Antibiotic prophylaxis refers to the prevention of infection complications using antimicrobial therapy (most commonly antibiotics).
Even when sterile techniques are adhered to, surgical procedures can introduce bacteria and other microbes in the blood (causing bacteremia), which can colonize and infect different parts of the body. An estimated 5 to 10 percent of hospitalized patients undergoing otolaryngology ("head and neck") surgery acquire a nosocomial ("hospital") infection, which adds a substantial cost and an average of 4 extra days to the hospital stay.
Antibiotics can be effective in reducing the occurrence of such infections. Patients should be selected for prophylaxis if the medical condition or the surgical procedure is associated with a considerable risk of infection or if a postoperative infection would pose a serious hazard to the patient's recovery and well-being.

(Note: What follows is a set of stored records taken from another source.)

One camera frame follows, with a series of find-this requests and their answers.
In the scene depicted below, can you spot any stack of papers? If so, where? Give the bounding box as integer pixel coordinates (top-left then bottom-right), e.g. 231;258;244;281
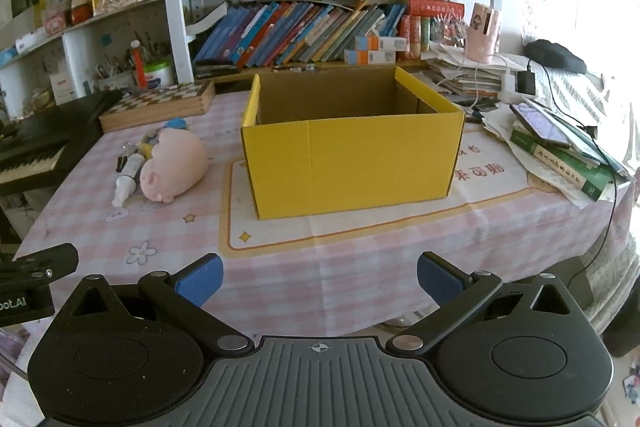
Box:
422;44;526;100

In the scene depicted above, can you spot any black charger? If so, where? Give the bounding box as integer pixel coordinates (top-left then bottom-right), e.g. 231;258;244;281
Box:
516;69;537;96

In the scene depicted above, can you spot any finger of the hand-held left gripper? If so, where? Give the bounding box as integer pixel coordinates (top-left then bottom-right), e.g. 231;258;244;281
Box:
0;243;79;289

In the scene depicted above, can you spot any pink plush pig toy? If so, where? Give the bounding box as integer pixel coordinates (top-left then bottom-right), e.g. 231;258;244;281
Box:
139;128;210;202

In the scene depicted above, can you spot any desktop with pink checked tablecloth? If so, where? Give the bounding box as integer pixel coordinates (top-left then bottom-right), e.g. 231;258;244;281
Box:
15;89;636;343

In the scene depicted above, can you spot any orange glue bottle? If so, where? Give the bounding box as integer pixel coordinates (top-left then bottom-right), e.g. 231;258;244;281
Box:
130;41;148;88

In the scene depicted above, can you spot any thick green book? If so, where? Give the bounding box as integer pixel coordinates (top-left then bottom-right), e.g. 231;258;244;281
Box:
510;127;631;202

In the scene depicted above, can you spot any white spray bottle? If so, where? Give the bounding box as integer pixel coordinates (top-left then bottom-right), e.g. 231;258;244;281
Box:
111;154;147;208

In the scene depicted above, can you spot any pink printed box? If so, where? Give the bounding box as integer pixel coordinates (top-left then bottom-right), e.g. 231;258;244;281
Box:
42;9;67;32

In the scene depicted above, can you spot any clear holder with pens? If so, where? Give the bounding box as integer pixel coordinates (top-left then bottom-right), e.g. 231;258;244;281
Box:
95;64;136;90

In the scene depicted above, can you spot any black electronic keyboard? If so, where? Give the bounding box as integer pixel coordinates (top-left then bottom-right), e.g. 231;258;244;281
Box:
0;89;123;198

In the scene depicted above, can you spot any smartphone with lit screen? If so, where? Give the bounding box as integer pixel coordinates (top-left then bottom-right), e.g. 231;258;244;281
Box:
510;102;572;148

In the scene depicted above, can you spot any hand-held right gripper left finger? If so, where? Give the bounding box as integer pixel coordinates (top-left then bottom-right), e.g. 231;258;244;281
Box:
52;253;254;354

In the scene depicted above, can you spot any white green tub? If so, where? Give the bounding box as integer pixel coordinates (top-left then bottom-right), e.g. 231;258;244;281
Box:
143;61;174;88

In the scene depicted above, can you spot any red white round doll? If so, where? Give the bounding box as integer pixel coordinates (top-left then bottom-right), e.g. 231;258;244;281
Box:
70;0;94;25

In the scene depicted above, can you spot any yellow cardboard box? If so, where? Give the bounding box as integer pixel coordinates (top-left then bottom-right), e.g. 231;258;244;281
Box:
240;67;467;221

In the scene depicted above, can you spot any black stapler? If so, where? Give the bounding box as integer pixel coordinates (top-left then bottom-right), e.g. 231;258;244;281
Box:
192;64;241;80

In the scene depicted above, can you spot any thick red book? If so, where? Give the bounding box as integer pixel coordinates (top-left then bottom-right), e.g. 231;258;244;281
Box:
407;0;466;15

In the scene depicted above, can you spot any wooden chessboard box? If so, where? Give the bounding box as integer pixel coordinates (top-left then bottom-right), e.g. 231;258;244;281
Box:
98;80;216;134

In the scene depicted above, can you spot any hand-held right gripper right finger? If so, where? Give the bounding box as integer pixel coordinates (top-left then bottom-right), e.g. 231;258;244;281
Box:
385;251;593;354

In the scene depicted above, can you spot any white bookshelf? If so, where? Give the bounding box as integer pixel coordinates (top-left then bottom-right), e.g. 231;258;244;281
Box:
0;0;506;118

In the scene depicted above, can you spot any white power adapter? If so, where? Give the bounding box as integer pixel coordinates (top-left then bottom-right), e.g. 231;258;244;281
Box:
500;72;521;104

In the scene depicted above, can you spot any pink pen holder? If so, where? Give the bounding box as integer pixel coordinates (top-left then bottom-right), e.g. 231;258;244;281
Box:
465;3;502;60

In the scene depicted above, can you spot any white red printed box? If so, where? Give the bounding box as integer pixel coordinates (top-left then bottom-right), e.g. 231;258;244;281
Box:
49;72;76;105

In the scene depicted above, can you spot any row of leaning books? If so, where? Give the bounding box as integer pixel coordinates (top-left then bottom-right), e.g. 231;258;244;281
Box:
192;0;408;68

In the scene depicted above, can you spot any white tissue box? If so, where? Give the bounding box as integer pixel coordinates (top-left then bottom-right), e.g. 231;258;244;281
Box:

Local wound infections (superficial or deep-sided), urinary tract infections (caused by a bladder catheter inserted for surgery), and pneumonia (due to impaired breathing/coughing, caused by sedation and analgesics during the first few hours of recovery) may endanger the health of patients after surgery. Visibly worse are postoperative bacterial infections at the site of implanted foreign bodies (sutures, ostheosynthetic material, joint replacements, pacemaker implants, etc.) Often, the outcome of the procedure may be put into question and the life of the patient may even be put at risk.